:: YOUR OBJECTIVE ::
Filter the entries below, keeping only lines with the word "sign".

%%

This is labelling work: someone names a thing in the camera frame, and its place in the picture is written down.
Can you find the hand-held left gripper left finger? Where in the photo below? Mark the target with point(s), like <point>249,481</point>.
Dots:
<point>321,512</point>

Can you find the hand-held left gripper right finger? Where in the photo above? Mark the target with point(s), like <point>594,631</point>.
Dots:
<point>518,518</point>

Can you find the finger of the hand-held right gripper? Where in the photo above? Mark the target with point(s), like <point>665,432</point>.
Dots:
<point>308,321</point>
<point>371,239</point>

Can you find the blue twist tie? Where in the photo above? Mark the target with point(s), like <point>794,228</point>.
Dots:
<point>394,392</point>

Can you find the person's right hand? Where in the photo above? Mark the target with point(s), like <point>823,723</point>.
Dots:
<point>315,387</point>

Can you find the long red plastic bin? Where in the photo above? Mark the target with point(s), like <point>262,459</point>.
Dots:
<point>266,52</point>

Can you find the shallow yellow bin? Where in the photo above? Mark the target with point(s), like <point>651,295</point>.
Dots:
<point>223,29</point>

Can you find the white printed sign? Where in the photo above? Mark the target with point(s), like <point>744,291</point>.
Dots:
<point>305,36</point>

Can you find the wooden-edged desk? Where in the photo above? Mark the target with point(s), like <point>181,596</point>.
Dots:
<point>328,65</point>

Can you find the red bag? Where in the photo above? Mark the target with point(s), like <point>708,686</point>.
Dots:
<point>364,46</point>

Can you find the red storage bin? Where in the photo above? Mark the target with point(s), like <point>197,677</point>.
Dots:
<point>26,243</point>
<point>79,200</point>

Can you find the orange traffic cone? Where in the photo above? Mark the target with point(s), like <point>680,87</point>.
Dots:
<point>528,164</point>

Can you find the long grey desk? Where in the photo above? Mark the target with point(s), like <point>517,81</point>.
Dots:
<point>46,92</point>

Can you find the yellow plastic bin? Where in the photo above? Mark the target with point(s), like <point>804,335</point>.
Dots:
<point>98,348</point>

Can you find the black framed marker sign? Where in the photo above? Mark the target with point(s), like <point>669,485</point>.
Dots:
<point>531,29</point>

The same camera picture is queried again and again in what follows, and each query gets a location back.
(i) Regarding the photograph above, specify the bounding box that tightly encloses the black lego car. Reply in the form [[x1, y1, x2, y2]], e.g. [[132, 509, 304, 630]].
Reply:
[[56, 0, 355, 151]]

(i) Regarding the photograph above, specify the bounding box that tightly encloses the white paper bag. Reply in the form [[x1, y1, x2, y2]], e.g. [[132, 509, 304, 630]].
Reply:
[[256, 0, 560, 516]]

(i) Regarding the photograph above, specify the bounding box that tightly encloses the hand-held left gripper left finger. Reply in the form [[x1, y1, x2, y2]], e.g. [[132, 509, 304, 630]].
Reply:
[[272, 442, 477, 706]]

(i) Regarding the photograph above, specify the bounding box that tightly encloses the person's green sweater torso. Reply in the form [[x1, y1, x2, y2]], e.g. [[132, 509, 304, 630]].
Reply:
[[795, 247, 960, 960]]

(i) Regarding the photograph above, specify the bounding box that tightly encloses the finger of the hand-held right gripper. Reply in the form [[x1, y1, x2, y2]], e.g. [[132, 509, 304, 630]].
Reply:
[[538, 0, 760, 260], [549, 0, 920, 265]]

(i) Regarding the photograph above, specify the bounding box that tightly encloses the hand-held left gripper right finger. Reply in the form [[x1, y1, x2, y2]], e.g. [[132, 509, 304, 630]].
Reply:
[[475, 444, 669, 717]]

%%

:: WRITTEN RESPONSE ::
Can you find the white printed sign? Where in the photo above? Mark the target with point(s), like <point>744,291</point>.
Can you find the black framed marker sign? Where in the photo above? Mark the target with point(s), like <point>669,485</point>.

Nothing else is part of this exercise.